Para las visiones mas cientificistas de estos modelos, existen ciertas leyes de los cambios y las transformaciones de la sociedad, pero existe también la capacidad humana de actuar sobre la sociedad y esas leyes. En ese principio es que seguimos sosteniendo una teoría que no implica contradicción entre discurso y práctica.
Nuestro nuevo proyecto no debe ser un proyecto global de contenidos específicos, es decir una serie de medidas que definen lo que es el socialismo, como se acostumbraba a pensar. Sino que supone un largo proceso que no tiene hoy por hoy un punto fijo de llegada.
No nos importa asociarnos políticamente a grupos heterogéneos y de distinto origen. No nos importa que haya socialistas mezclados con ex comunistas, políticos teóricos revueltos con partidarios de la lucha armada, simpatizantes trotskistas, asociados con jóvenes maoístas y fidelistas. Nosotros queremos un Partido de la IZQUIERDA en donde se puedan fundir distintas ideas, teorías y tendencias sin exclusiones con la sola condición que propicien el cambio social y la construcción de una sociedad, en la cual el interés social esté por encima del individual.

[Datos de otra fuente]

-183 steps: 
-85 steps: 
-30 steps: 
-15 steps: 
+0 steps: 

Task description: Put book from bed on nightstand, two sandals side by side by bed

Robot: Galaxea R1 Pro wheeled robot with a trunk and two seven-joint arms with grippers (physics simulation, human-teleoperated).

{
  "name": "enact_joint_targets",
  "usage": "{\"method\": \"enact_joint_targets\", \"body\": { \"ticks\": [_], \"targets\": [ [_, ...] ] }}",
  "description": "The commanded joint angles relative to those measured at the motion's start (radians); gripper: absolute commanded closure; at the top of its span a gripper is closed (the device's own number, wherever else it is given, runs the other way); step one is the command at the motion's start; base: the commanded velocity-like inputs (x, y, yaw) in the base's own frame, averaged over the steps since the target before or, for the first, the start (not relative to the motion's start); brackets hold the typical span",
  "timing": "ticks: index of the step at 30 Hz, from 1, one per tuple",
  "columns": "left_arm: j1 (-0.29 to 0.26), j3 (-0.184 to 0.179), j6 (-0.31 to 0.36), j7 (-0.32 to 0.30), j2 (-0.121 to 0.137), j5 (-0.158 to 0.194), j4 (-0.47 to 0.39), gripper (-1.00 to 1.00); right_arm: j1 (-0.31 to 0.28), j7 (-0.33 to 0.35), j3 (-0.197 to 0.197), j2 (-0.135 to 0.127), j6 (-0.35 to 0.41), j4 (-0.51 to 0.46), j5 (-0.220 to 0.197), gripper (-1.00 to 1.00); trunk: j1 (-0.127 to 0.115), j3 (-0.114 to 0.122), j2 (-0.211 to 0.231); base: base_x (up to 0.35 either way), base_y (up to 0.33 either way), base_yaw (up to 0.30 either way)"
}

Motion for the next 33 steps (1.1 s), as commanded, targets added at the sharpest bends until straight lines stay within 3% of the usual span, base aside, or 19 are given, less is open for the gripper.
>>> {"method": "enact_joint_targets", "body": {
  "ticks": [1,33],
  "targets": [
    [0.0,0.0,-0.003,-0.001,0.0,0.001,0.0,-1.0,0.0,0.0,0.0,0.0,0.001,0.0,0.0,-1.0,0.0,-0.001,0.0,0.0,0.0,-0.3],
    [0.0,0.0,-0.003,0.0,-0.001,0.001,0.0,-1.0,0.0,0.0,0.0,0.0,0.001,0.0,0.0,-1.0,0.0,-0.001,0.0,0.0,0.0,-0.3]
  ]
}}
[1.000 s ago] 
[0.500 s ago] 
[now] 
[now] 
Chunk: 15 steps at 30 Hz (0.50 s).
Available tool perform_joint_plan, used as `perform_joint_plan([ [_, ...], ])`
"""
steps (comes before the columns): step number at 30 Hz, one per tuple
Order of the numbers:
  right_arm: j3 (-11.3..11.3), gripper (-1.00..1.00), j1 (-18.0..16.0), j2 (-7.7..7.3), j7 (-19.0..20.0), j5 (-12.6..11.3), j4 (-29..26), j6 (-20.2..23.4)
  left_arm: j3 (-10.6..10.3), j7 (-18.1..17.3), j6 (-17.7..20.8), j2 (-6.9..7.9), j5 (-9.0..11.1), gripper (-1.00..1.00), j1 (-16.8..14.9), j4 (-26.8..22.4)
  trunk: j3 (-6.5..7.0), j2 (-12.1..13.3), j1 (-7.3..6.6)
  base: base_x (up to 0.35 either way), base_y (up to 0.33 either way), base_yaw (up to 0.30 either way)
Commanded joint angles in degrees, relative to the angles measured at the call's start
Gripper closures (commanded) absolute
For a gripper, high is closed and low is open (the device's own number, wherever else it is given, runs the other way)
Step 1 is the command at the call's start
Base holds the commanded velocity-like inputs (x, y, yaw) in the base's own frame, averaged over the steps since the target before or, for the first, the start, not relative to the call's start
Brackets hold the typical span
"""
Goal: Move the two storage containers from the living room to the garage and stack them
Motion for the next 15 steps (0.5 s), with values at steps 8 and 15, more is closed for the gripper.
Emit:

– El autor es coordinador de la candidatura presidencial de Jorge Arrate y presidente del Partido de Izquierda (PAIZ).
Notas.
- Polanyi, Karl, «La Gran Transformación», Editorial Fondo de Cultura Económica, segunda edición en español, 2003, p. 294.
- Wright, Erik Olin; Fung, Archon, «Deepening Democracy: institutional innovations in empowered participatory governance» Editorial Verso, 2003.
- Negri, Antonio; Guattari, Félix, «Las Verdades Nómadas & General Intellect, poder constituyente, comunismo», Editorial Akal, serie Cuestiones de Antagonismo, 1999, p. 20.
- Todo el tema de la autoafirmación como acción política está muy bien expuesto (aunque a veces se cae en posiciones que podemos catalogar de anarquistas) en Raúl Zibechi, «Genealogía de la Revuelta» Editorial FZLN, 2004.
- Virno, Paolo, «Gramática de la Multitud», Editorial Colihue, 2003, p. 72 .
6. Lo anterior se centra en la categorización de Immanuel Wallerstein sobre la estrategia tradicional de la Izquierda «de dos etapas», tal como afirma, «La estrategia de la izquierda desarrollada durante la segunda mitad del siglo XIX y vigente hasta que fue más o menos rechazada en el último tercio del siglo XX (simbólicamente, podríamos hablar del período 1848-1968), fue, evidentemente, la denominada estrategia en dos etapas: primero, obtener el poder estatal; después, transformar el mundo» en «Una Política de Izquierda para una época de Transición» en Revista Iniciativa Socialista, número 64, primavera 2002.
7. Casado, Luis (2009), Lingua comoediae chilensis, Ed. El Afilador. Santiago de Chile.
8. Gorz, André, «Estrategia Obrera y Neocapitalismo», editorial ERA, 1969, p. 205.